The Legal Profession (Solicitors) Conduct Rules 2015 contain an express duty for solicitors with designated responsibility for a matter to exercise reasonable supervision over all employees engaged in the provision of legal services for that matter. This is a non-delegable supervisorial responsibility.
Allowing an employed solicitor, clerk,paralegal, or any other employee to have the conduct of a matter without reasonable supervision breaches that rule and, depending on the seriousness of the failure involved, may constitute unsatisfactory professional conduct or professional misconduct, especially in financial matters.
Kelly v Jowett  NSWCA 278 (4 September 2009)

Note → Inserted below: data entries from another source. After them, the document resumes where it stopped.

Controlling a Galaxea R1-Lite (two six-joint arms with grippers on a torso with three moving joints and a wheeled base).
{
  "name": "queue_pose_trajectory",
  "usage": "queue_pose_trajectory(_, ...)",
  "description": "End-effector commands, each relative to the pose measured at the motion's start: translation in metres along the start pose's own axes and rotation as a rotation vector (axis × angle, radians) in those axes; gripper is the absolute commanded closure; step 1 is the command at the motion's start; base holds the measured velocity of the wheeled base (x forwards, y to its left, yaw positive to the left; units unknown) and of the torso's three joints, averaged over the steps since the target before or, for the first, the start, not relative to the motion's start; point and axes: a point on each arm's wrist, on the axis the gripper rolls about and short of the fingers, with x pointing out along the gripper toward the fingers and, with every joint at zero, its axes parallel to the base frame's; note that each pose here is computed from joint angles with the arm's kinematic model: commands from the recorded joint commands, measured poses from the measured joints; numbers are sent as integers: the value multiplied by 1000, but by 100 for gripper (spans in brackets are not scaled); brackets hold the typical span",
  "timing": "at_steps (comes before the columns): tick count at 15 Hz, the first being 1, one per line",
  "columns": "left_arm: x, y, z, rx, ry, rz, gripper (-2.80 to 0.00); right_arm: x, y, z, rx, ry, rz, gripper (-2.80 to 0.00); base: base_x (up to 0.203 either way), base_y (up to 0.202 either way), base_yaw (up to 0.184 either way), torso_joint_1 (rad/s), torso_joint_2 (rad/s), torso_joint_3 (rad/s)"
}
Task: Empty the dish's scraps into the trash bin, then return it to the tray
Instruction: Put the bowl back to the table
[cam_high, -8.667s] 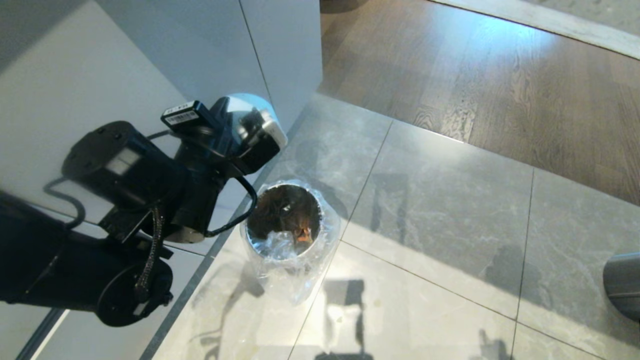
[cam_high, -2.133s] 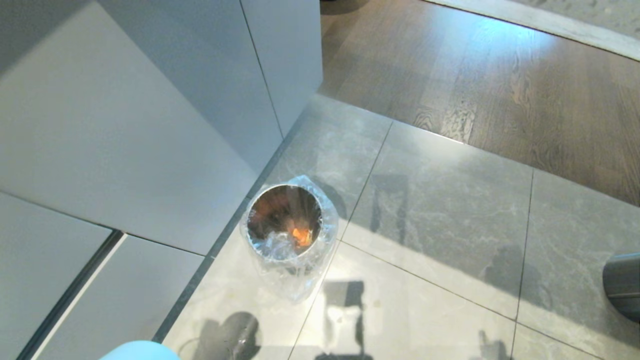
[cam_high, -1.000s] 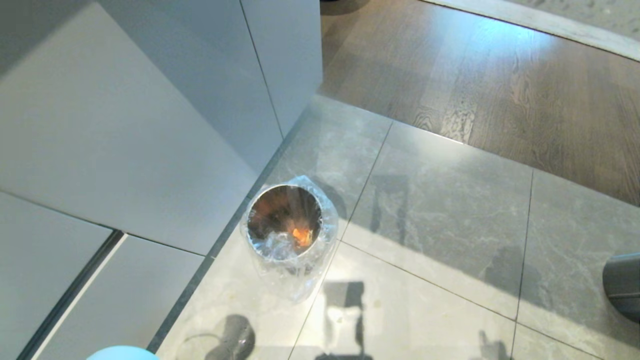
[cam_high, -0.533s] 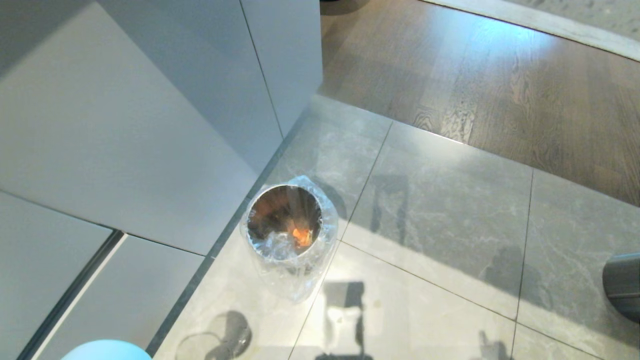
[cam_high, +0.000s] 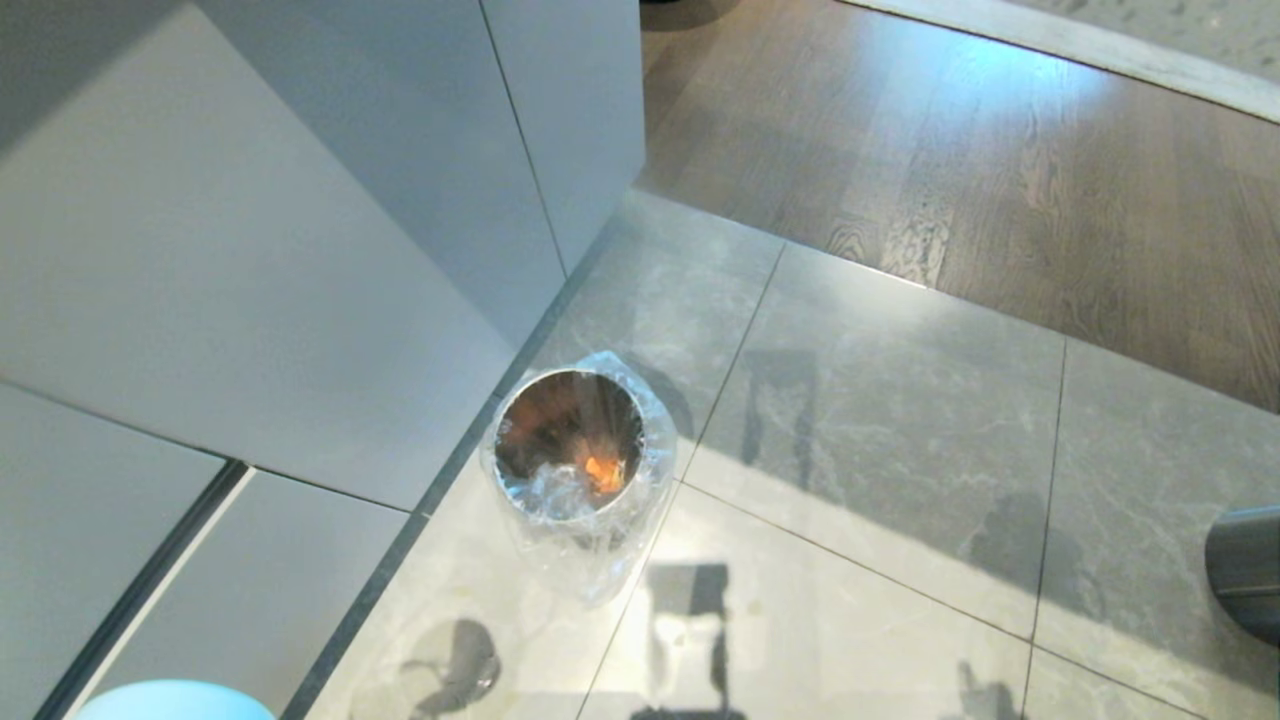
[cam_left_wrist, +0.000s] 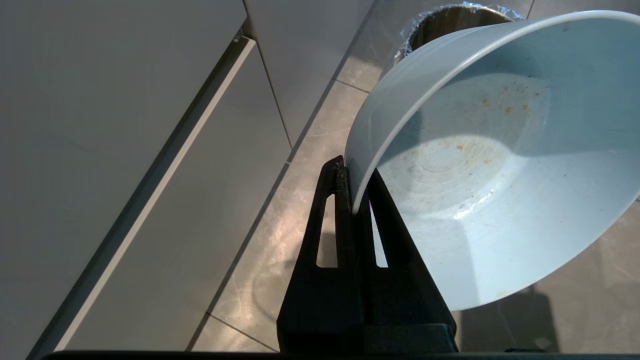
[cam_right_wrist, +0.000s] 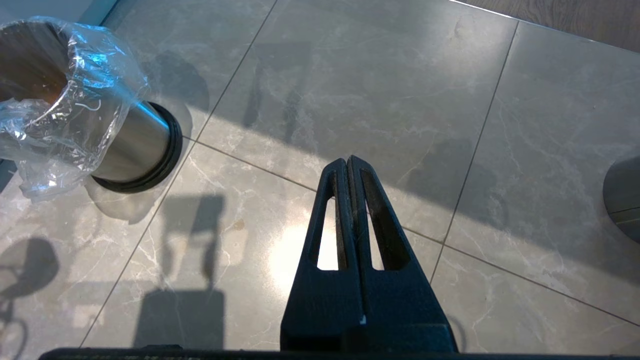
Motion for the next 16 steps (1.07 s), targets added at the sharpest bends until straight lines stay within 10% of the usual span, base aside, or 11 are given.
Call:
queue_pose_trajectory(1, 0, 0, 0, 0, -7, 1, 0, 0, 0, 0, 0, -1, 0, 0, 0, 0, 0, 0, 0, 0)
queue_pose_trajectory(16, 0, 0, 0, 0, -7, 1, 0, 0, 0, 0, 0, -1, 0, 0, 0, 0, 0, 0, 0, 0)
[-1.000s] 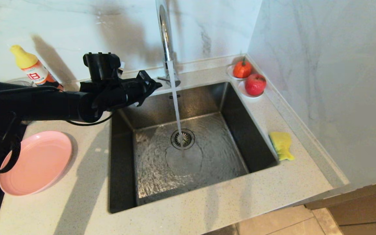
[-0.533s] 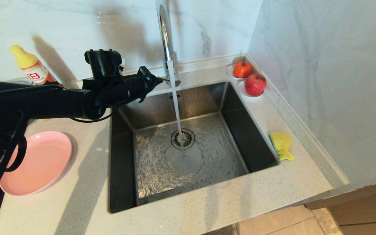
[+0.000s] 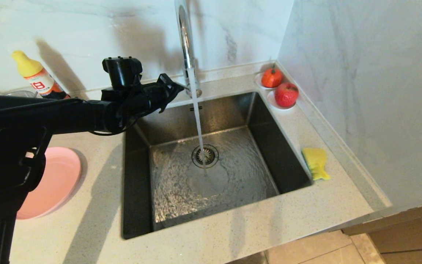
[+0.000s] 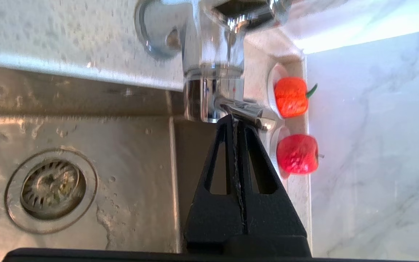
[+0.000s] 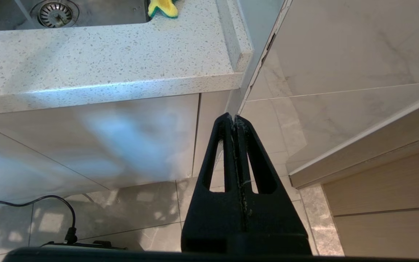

This case was an appeal from a Family Provision Act matter where an employed solicitor handling the matter in the first instance had, among other things, deliberately and consistently flouted the Court’s orders and directions, and had failed to file affidavit evidence in the matter. The Court of Appeal considered whether there had been a failure by the firm to supervise the employed solicitor.
The employed solicitor signed a notice of appearance as the solicitor on record. During the conduct of the matter he failed to keep the client appraised of the progress of the matter, failed to comply with undertakings to file affidavit evidence
within defined times, gave the clients 20 minutes’ notice of a Court ordered mediation (which the client was unable to attend due to the late notice), and had failed to inform the clients of the hearing because he had told them he would be seeking an adjournment. The employed solicitor appeared at the hearing, without the clients, and gave submissions.
In short, the carriage of the matter was left entirely to the employed solicitor. The partners of the firm did not take any direct role in supervising the employed solicitor’s conduct of the matter. This remained the case even after the partners knew of the employed solicitor’s unreliability and his serial delinquency in complying with the Court’s directions. The partners told him “This file is your mess, clean it up”.
By the time of the Appeal judgment, the employed solicitor was no longer practising. Other solicitors within the firm described the employed solicitor’s conduct in intra-firm communications as “woeful”.